(Dataset entries)
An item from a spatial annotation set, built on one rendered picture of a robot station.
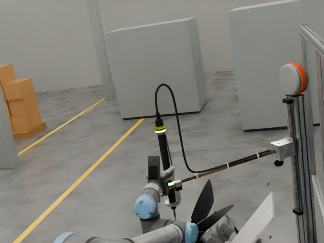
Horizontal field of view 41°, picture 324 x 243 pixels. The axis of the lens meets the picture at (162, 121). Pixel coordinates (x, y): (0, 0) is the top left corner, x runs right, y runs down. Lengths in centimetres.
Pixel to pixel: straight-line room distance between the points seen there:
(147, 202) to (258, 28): 588
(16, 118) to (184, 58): 393
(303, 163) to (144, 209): 101
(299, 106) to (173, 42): 697
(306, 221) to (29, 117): 827
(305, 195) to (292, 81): 60
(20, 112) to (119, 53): 256
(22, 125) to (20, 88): 82
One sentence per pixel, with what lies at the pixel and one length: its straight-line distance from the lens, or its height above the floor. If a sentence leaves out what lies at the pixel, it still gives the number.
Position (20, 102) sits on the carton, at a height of 78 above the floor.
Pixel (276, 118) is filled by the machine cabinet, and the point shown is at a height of 20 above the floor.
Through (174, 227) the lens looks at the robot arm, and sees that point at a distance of 152.
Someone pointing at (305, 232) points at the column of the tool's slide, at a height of 107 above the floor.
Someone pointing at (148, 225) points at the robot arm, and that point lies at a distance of 162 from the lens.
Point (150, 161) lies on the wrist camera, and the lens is 173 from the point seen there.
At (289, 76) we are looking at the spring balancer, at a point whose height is 190.
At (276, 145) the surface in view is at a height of 158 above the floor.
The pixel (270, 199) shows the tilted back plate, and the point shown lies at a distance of 217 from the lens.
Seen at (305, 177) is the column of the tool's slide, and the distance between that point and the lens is 234.
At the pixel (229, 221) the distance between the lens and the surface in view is 246.
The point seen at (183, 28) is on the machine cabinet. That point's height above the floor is 180.
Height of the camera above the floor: 233
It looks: 15 degrees down
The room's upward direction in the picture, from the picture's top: 10 degrees counter-clockwise
(End Dataset entries)
Using the records, find the number of lines in which the string "room" occurs. Reply with that number alone.

**Task output:** 2